#### [EXERCISE DIRECTIONS]
Output range, inclusive: from the line containing "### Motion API" to the line containing "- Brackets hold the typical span". Restate those lines from the data below word for word and only those.

#### [EXTRACTED ENTRIES]
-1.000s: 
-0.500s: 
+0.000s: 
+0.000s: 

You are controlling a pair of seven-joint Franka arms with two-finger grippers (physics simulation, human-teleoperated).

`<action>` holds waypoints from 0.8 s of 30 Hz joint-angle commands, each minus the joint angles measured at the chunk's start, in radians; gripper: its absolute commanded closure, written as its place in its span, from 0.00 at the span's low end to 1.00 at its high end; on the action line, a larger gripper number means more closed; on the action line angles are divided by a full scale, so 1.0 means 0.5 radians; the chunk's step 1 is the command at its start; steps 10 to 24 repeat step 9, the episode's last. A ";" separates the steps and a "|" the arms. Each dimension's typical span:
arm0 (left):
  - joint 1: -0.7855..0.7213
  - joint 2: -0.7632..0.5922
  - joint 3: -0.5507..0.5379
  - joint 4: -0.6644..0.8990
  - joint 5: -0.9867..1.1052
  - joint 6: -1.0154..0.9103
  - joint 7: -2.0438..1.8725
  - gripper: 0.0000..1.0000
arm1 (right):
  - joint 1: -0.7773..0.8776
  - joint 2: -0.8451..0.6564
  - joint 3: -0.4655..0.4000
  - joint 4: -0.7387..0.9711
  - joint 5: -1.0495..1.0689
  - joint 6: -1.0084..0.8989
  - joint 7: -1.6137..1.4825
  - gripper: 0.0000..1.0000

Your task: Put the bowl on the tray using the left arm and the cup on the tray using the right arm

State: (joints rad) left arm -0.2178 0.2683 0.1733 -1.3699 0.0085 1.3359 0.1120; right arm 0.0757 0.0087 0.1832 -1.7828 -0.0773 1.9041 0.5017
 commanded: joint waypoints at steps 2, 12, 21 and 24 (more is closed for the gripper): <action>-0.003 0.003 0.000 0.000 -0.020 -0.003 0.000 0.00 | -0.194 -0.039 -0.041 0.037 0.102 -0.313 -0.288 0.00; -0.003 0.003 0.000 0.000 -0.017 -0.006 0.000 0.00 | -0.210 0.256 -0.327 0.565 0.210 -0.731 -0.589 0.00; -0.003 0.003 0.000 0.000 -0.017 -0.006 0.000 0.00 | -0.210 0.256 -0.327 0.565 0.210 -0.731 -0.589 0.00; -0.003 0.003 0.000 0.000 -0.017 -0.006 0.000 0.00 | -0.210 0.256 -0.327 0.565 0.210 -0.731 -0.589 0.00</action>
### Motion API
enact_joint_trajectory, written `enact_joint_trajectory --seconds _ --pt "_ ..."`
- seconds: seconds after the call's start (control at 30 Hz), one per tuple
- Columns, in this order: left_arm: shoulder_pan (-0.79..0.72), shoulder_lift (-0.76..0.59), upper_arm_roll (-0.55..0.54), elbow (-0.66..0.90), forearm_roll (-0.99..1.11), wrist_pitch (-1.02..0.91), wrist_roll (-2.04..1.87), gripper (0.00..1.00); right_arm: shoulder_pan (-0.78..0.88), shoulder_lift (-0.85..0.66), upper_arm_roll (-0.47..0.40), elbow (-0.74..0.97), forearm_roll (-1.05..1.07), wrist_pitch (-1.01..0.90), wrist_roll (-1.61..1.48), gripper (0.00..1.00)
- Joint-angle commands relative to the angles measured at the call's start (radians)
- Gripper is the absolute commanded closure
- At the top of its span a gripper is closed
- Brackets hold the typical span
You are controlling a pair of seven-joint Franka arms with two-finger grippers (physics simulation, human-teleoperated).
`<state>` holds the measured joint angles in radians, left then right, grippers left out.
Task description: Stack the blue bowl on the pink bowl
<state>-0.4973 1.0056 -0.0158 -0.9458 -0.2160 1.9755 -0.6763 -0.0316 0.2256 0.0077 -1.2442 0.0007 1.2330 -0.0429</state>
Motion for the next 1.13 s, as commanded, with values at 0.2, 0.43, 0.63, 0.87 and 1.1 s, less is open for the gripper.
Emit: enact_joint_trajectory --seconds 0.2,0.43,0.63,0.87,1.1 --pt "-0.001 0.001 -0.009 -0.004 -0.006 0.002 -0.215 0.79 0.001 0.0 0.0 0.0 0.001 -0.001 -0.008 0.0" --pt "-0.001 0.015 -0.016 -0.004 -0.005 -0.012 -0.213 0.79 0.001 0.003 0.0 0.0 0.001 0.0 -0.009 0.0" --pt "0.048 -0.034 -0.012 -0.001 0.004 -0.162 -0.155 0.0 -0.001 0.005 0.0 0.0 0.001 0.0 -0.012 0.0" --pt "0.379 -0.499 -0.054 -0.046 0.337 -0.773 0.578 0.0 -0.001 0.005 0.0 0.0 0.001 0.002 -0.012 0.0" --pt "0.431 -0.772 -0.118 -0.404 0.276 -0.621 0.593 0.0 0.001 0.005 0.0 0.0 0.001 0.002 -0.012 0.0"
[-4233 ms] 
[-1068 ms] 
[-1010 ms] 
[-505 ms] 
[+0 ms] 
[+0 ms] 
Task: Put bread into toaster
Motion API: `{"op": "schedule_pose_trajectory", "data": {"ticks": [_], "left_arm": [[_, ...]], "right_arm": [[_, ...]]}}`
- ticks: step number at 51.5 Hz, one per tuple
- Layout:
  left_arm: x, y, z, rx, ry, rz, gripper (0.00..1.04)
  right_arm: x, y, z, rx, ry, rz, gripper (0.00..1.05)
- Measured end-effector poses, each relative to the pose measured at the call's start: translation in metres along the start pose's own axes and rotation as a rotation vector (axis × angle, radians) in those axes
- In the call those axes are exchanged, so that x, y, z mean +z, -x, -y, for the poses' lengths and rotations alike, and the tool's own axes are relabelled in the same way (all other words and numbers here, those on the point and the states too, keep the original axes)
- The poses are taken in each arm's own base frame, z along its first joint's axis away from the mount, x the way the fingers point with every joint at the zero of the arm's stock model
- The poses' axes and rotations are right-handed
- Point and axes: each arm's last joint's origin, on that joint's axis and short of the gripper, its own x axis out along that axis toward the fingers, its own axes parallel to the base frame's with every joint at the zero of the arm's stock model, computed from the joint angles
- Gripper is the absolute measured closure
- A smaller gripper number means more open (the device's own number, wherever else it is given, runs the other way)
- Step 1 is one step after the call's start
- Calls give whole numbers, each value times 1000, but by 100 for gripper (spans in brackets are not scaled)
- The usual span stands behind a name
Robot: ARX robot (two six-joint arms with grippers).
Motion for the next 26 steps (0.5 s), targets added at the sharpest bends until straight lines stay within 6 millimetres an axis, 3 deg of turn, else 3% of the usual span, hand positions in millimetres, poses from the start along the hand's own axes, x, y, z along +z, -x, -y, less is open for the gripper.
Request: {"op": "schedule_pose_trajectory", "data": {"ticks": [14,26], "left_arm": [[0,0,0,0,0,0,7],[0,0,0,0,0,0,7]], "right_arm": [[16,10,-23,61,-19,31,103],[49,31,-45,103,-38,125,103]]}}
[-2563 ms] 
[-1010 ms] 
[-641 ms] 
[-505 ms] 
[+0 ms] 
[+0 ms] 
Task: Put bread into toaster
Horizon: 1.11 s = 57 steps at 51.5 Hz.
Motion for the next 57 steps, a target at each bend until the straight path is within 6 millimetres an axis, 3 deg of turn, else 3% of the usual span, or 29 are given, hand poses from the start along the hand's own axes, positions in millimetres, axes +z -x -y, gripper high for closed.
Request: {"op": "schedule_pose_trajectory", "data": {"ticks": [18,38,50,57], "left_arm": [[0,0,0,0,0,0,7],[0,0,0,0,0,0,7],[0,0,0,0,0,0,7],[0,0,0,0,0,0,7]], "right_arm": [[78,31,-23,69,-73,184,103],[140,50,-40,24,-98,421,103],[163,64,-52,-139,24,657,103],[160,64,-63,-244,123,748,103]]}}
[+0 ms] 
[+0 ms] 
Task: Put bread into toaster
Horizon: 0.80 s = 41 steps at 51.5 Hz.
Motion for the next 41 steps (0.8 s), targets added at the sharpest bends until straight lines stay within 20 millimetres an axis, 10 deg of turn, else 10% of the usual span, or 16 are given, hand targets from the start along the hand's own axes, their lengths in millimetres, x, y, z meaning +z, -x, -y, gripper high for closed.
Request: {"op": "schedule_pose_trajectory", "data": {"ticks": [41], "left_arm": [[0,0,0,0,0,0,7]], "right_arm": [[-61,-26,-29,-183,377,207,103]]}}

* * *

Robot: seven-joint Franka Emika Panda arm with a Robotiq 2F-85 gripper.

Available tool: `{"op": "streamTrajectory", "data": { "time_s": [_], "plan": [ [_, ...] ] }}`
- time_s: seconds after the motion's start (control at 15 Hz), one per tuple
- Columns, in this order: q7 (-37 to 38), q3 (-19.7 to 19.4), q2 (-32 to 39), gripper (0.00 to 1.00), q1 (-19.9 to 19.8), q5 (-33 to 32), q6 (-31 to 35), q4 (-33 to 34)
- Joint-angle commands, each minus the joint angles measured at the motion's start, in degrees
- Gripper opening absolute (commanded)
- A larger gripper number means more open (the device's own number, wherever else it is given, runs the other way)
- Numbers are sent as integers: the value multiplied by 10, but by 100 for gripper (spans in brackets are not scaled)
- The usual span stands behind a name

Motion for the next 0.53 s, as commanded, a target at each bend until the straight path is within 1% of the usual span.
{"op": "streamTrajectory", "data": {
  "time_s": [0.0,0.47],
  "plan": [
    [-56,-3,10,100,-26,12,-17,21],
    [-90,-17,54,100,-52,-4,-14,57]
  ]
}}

#### [SOLVED EXERCISE]
### Motion API
enact_joint_trajectory, written `enact_joint_trajectory --seconds _ --pt "_ ..."`
- seconds: seconds after the call's start (control at 30 Hz), one per tuple
- Columns, in this order: left_arm: shoulder_pan (-0.79..0.72), shoulder_lift (-0.76..0.59), upper_arm_roll (-0.55..0.54), elbow (-0.66..0.90), forearm_roll (-0.99..1.11), wrist_pitch (-1.02..0.91), wrist_roll (-2.04..1.87), gripper (0.00..1.00); right_arm: shoulder_pan (-0.78..0.88), shoulder_lift (-0.85..0.66), upper_arm_roll (-0.47..0.40), elbow (-0.74..0.97), forearm_roll (-1.05..1.07), wrist_pitch (-1.01..0.90), wrist_roll (-1.61..1.48), gripper (0.00..1.00)
- Joint-angle commands relative to the angles measured at the call's start (radians)
- Gripper is the absolute commanded closure
- At the top of its span a gripper is closed
- Brackets hold the typical span

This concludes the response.